Adversarial robustness aims to enhance security of the deep-learning model, and we have accomplished some throwaway work in this paper. We hope this will trigger more thoughts and exploration on the security and reliability of deep-learning model applications in the healthcare field.

6. Conclusions

In intelligent medical scenarios, training a high-quality model with nonideal data is an important task, which is the starting point of our work in this paper. We propose SemiADA, a data augmentation method based on semiadversarial attacks and probabilistic information, to address the problem of insufficient data amount and imbalanced data distribution in supermultiple classification tasks. Our approach significantly improves the performance of medical specialty classifiers in a cost-friendly manner. Experiments show that our proposed method performs significantly better than various data augmentation methods. In addition, the robustness of the model is evaluated under various attack methods. The results show our proposed method improves the adversarial robustness of the target model to a certain degree.

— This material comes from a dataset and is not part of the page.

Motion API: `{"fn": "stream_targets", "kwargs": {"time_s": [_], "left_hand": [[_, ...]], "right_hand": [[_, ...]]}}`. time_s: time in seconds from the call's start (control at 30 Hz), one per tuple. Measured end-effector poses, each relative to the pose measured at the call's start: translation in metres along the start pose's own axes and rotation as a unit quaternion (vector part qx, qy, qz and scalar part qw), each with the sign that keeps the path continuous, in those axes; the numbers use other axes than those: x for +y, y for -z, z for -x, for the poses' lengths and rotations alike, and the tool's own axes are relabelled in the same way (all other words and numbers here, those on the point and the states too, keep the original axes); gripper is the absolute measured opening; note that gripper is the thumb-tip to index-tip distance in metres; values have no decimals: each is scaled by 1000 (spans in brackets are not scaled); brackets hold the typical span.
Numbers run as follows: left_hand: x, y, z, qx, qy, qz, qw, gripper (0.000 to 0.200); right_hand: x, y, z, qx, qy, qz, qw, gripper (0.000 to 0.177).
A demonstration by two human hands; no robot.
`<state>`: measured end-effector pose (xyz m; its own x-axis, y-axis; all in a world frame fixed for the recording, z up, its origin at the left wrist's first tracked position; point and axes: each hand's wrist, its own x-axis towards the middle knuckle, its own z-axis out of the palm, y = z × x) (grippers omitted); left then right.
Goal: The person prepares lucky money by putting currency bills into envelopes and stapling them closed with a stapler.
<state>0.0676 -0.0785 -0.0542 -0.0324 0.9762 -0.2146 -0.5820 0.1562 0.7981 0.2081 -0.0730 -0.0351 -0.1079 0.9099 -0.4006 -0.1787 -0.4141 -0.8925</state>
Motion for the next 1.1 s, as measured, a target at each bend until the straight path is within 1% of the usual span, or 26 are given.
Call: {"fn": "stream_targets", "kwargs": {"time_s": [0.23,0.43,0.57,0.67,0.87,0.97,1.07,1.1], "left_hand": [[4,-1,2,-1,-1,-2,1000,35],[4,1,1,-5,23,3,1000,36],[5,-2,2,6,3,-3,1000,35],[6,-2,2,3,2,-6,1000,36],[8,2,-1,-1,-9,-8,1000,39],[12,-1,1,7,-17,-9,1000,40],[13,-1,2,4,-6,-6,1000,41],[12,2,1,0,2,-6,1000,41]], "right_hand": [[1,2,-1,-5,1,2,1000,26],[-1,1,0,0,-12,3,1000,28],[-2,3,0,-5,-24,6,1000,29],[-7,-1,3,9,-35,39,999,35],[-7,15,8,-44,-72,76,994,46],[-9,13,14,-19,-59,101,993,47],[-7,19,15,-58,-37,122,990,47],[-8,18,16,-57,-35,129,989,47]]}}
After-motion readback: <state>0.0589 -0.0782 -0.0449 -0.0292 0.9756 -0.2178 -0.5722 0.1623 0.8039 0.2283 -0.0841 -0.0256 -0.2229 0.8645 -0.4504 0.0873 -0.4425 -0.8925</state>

Our approach takes into consideration the idea of solving data problems in deep learning and the unique characteristics of data in the medical field, to complement each other and maximize performance gain. Such an idea is of great interest in cross-disciplines, such as the intersection of medicine and artificial intelligence, where this paper is positioned.

Data Availability

The data we used can be found at https://www.kaggle.com/competitions/medical-specialty-classification.

Conflicts of Interest

The authors declare that they have no conflicts of interest.

Authors’ Contributions

Huan Zhang and Zhaoquan Gu were responsible for conceptualization. Huan Zhang and Muhammad Shafiq were responsible for methodology. Huan Zhang and Dong Zhu were responsible for software. Huan Zhang, Hao Tan, and Dong Zhu were responsible for writing the original draft. Hao Tan and Zhaoquan Gu were responsible for writing, reviewing, and editing. Zhaoquan Gu was responsible for funding acquisition. Muhammad Shafiq was responsible for project administration. Muhammad Shafiq and Zhaoquan Gu were responsible for supervision.

Acknowledgments

This work is supported in part by the National Natural Science Foundation of China (Grant nos. 62250410365 and 61902082), the Major Key Project of PCL (Grant no. PCL2022A03), the Guangzhou Science and Technology Planning Project (No. 202102010507), the Guangdong Higher Education Innovation Group (2020KCXTD007), and the Guangzhou Higher Education Innovation Group (202032854).